On the morning of June 23rd 2016, the GBP/USD posted a high of 1.5015 early in the London session. But this was no ordinary trading day in the “Old Dart.”
No … June 23rd was the day that the citizens of the UK went to the polls to vote on whether to remain in the European Union (EU), or to break away from Brussels and forge trade agreements independently.
Very few market commentators predicted that the majority of voters would choose to leave the EU. Further, Forex traders were quick to hammer the Sterling as the poll results trickled in and the GBP/USD closed 12% lower on the day at 1.3225.
Since June of 2016, the GBP/USD has not traded anywhere near the 1.50 handle and even experienced a Brexit related “flash crash” two years ago which reached as low as 1.1500, which is over 23% lower than where the pair was trading before the UK referendum.
There are few doubts in the Forex community that the lengthy negotiations related to passing Article 50, the Irish border and terms of trade in the Withdraw Agreement have been an absolute fiasco, which has largely been negative for the Sterling.
The condensed version of the Brexit negotiations now looks something like this:
The EC and UK are exchanging ideas on an annex which is expected to be completed in just over a week, followed by a Parliamentary vote on March 12th. If the annex is voted down, there will be a vote on the 13th on leaving the EU without a deal, which a growing number of Tory MPs believe is better than the current Withdraw agreement.
If this idea is rejected, there will be another vote on the 14th for a formal extension to the “hard exit” date of March 29th, which would then be finalised by March 22nd. In addition, there are also some Labour MPs who are now floating the idea of a second referendum to re-clarify the wishes of the UK citizenry.
Confused? … you’re not alone. What is clear is that over the last 2 weeks the GBP/USD has rallied over 4.5% to an eight month high of 1.3350 and the GBP versus the EUR is trading at its strongest levels in over 18 months.
It seems the Forex market considers an extension of the Brexit date as a net positive for the Sterling. There are a few threads of logic here as an extension, which is closer to the EU elections in May, would certainly put pressure on the EC to go back to the negotiation table with Ms May.

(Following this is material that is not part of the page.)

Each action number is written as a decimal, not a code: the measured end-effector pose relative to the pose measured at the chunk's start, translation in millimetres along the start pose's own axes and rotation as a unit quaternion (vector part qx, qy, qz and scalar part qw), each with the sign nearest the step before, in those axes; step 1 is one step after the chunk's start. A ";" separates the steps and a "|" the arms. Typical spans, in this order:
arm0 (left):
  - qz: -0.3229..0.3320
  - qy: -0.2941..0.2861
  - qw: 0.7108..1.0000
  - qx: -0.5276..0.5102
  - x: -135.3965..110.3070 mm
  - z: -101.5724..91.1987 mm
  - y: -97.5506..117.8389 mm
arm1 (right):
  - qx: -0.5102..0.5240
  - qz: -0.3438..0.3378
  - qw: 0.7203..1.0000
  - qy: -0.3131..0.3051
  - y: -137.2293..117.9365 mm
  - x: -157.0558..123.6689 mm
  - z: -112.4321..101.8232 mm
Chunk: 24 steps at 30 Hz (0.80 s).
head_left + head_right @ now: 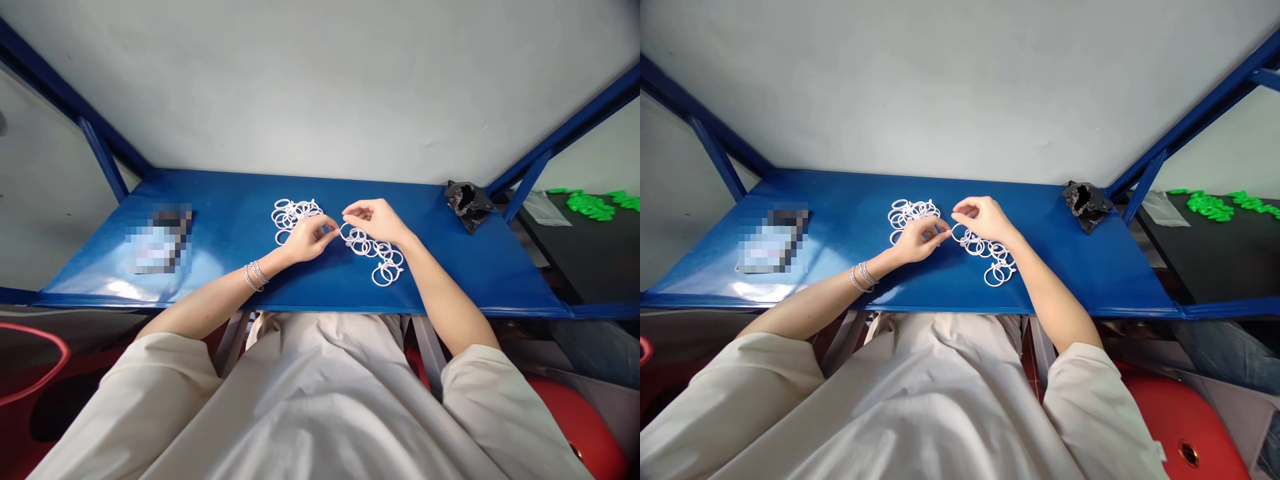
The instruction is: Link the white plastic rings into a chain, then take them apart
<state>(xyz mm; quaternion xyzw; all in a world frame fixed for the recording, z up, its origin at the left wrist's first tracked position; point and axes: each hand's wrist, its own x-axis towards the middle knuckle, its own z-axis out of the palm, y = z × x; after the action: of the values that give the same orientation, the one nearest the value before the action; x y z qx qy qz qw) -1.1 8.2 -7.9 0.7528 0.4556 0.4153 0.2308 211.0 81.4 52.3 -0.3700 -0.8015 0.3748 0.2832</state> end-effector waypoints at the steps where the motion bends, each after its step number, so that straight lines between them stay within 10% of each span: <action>1: 0.011 0.006 1.000 0.018 1.2 -2.1 -0.1 | 0.001 0.007 1.000 -0.015 5.3 -1.1 -0.2; 7: 0.020 0.060 0.972 0.227 12.3 -24.9 -10.7 | -0.147 0.043 0.988 0.033 16.2 -9.1 -11.4; 16: -0.042 0.147 0.918 0.366 13.5 -35.6 -30.4 | -0.216 0.172 0.956 -0.101 19.3 -11.3 -12.7; 24: 0.067 -0.040 0.976 0.203 3.6 -4.6 -4.6 | -0.227 0.142 0.960 -0.085 18.4 -9.4 -11.1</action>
<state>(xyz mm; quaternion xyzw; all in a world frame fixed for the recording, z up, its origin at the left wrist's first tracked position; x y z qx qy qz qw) -6.4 13.4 -7.2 0.8288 0.4690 0.2988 0.0629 231.5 86.3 41.9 -0.5012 -0.8260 0.2492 0.0661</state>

However, we expect to see some of the technical limits to the topside of the GBP/USD rally to come into play over the near-term. Our suggestion to sell GBP/USD at 1.3195 was filled and then stopped out at 1.3260 for a 65 point loss. We suggest short-term traders can look to sell GBP/USD at 1.3225 ON STOP, with an initial target of 1.3030 and a 1.3365 stop.
The EUR/USD was able to trade above 1.1400 for the first time in two weeks as option related buying supported the single currency in front of next week’s ECB meeting. We will focus more on the ECB meeting prior to March 7th. Our trade suggestions to sell EUR/USD at 1.1410 was filled, which lowers our short position to 1.1445.
We suggest holding short from 1.1445, or better, with an initial target of 1.1140 and a 1.1560 stop.
The Aussie dollar is pretty much unchanged for the week despite pushing the .7200 level after the Quarterly CAPEX data stemmed its year long slide. Technically, today is the first day in eight sessions that the AUD/USD has not crossed the 30-day moving average. If the pair ends the NY session below .7140, it will be the third consecutive weekly close and point to lower levels next week.
Our trade suggestion to sell at .7235 was not filled, which leaves us short from .7175. We suggest holding short from .7175 with an initial target of .6960 and a .7275 stop.
The USD/JPY has traded to a new high for the year near 111.90 during today’s Asian session. The combination of stable global equity markets and weakening Japanese data has lifted the pair over 150 points during the last two trading days.
Our short position from 110.40 was stopped out at 111.65 for a 125 point loss. With the Daily RSI approaching 70.00 and solid resistance at 112.50, we suggest short-term traders can try the short side again and sell the pair at 112.40, with an initial target of 109.80 and a 113.35 stop.